__Source records__
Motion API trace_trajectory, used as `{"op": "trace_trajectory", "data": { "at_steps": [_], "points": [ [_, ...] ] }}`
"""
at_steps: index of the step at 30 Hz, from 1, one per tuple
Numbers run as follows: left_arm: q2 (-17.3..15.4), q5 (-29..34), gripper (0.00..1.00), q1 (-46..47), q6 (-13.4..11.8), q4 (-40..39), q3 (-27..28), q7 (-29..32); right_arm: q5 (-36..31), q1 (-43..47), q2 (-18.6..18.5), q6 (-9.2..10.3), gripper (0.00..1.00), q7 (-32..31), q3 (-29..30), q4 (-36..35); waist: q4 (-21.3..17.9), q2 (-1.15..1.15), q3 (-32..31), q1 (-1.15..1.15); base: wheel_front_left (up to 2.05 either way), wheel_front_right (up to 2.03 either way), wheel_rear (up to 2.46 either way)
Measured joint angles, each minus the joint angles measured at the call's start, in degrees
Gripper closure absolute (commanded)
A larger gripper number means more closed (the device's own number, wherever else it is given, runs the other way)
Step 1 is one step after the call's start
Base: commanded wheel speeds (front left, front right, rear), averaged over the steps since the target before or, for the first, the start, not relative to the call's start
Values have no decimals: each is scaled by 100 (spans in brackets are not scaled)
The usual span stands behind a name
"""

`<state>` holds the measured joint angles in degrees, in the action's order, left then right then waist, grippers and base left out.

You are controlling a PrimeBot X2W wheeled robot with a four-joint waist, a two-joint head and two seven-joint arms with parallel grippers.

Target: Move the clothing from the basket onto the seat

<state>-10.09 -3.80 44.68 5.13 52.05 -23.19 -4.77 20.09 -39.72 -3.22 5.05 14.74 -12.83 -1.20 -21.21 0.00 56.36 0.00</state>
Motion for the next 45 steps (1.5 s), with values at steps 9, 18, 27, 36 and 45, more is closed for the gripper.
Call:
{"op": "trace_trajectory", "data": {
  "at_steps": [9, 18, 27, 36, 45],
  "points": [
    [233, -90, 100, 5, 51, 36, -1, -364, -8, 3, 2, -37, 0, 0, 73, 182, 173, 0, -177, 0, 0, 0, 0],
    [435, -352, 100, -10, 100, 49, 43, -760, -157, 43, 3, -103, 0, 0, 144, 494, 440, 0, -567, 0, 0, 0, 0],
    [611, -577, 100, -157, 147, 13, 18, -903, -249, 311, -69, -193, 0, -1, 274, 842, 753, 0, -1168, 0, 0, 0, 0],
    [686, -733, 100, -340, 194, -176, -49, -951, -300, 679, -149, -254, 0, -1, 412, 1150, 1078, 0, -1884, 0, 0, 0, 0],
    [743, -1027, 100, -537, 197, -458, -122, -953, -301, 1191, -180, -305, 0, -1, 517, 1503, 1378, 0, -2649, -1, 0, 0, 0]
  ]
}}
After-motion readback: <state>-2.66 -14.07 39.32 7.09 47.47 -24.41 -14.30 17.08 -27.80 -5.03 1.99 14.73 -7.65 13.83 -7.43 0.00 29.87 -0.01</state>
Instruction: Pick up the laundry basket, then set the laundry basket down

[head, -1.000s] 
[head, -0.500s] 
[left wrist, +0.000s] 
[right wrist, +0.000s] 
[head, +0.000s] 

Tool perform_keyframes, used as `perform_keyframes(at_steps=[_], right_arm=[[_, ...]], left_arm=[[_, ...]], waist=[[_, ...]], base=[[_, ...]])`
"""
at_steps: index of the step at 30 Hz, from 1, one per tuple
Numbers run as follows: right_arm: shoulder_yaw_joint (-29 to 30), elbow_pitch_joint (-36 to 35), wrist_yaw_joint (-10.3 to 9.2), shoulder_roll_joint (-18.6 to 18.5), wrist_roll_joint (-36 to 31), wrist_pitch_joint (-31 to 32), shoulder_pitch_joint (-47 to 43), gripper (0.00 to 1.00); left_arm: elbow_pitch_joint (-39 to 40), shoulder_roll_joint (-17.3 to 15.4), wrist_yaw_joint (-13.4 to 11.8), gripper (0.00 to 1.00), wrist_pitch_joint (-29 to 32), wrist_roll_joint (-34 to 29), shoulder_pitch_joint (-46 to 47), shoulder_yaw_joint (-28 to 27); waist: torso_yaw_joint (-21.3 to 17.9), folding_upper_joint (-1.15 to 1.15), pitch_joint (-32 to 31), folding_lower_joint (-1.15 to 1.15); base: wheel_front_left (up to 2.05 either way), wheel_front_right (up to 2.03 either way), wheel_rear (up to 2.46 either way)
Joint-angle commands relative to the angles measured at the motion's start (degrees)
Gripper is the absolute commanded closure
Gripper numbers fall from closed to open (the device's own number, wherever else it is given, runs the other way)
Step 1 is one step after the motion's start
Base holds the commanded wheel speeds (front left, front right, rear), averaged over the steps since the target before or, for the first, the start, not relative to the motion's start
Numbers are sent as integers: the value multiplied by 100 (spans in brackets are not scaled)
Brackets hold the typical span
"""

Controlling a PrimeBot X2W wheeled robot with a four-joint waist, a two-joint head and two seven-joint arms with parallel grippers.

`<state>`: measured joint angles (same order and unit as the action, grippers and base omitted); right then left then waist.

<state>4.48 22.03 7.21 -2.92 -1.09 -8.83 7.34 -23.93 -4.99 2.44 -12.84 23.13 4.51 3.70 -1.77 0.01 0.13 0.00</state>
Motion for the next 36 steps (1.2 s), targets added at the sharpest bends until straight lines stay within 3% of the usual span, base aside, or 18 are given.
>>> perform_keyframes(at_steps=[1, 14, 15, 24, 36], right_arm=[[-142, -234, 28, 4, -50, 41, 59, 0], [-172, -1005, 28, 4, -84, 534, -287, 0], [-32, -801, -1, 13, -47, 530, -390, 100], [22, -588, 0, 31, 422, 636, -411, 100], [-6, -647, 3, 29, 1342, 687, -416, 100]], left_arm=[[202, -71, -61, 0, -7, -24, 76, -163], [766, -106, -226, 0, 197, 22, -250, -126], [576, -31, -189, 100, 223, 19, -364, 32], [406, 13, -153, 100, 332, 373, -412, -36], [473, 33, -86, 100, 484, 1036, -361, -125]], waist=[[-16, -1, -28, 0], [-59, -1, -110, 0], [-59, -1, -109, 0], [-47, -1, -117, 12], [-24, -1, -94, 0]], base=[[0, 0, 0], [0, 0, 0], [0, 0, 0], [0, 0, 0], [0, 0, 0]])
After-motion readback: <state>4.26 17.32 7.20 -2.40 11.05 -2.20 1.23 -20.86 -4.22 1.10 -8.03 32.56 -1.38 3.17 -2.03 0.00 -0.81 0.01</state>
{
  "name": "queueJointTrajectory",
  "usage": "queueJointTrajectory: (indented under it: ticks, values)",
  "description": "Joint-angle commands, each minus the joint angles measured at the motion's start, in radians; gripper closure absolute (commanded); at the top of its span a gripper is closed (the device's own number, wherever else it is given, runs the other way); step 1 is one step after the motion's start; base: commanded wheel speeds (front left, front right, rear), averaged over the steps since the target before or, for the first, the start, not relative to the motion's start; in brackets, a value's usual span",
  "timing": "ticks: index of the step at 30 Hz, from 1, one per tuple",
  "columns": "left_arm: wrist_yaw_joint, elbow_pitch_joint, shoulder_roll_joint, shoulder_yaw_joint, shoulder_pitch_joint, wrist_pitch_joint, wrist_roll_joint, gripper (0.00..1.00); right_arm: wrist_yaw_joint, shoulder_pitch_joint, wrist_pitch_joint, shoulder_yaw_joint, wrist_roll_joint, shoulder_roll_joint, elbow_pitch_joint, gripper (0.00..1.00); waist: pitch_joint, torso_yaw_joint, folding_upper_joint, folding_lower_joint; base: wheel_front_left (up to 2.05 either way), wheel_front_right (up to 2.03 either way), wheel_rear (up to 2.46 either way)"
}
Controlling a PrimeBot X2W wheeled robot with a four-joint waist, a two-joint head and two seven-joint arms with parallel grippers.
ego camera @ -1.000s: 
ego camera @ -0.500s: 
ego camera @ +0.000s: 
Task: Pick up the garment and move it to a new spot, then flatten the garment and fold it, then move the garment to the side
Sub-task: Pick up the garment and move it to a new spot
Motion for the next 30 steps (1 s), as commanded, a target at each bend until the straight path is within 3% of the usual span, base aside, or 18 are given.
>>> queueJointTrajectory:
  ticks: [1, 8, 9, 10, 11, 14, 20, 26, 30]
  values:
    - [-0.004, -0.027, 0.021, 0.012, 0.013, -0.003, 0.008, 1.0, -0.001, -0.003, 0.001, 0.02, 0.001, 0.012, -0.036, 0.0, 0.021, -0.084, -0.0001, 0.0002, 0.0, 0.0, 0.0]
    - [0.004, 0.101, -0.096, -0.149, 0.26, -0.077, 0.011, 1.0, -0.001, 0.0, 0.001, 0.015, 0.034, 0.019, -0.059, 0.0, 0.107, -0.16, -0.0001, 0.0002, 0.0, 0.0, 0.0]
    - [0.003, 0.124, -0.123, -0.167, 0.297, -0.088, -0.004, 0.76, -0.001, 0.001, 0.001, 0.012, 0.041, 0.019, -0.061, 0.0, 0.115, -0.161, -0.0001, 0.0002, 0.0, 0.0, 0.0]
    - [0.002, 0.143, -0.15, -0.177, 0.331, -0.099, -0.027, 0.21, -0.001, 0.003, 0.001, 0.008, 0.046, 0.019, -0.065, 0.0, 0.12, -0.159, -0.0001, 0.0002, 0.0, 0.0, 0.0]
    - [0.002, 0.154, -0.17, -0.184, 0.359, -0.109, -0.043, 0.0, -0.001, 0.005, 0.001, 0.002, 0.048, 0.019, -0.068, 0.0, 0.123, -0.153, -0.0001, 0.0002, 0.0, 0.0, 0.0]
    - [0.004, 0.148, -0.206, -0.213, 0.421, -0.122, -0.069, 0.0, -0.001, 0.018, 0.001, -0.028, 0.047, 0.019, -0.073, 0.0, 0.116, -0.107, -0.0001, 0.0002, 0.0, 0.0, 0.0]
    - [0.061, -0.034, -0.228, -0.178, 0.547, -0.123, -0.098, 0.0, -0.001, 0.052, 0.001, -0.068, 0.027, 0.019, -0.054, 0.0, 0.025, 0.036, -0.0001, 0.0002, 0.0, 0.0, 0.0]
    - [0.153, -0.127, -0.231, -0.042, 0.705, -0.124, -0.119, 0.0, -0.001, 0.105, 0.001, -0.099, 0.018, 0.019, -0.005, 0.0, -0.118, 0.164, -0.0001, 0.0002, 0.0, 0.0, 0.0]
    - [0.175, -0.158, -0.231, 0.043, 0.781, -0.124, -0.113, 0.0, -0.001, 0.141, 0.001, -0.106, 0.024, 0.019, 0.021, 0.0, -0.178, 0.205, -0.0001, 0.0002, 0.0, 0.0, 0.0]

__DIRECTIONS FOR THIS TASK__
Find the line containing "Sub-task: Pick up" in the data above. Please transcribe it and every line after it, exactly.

__ANSWER SPACE__
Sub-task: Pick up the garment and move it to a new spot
Motion for the next 30 steps (1 s), as commanded, a target at each bend until the straight path is within 3% of the usual span, base aside, or 18 are given.
>>> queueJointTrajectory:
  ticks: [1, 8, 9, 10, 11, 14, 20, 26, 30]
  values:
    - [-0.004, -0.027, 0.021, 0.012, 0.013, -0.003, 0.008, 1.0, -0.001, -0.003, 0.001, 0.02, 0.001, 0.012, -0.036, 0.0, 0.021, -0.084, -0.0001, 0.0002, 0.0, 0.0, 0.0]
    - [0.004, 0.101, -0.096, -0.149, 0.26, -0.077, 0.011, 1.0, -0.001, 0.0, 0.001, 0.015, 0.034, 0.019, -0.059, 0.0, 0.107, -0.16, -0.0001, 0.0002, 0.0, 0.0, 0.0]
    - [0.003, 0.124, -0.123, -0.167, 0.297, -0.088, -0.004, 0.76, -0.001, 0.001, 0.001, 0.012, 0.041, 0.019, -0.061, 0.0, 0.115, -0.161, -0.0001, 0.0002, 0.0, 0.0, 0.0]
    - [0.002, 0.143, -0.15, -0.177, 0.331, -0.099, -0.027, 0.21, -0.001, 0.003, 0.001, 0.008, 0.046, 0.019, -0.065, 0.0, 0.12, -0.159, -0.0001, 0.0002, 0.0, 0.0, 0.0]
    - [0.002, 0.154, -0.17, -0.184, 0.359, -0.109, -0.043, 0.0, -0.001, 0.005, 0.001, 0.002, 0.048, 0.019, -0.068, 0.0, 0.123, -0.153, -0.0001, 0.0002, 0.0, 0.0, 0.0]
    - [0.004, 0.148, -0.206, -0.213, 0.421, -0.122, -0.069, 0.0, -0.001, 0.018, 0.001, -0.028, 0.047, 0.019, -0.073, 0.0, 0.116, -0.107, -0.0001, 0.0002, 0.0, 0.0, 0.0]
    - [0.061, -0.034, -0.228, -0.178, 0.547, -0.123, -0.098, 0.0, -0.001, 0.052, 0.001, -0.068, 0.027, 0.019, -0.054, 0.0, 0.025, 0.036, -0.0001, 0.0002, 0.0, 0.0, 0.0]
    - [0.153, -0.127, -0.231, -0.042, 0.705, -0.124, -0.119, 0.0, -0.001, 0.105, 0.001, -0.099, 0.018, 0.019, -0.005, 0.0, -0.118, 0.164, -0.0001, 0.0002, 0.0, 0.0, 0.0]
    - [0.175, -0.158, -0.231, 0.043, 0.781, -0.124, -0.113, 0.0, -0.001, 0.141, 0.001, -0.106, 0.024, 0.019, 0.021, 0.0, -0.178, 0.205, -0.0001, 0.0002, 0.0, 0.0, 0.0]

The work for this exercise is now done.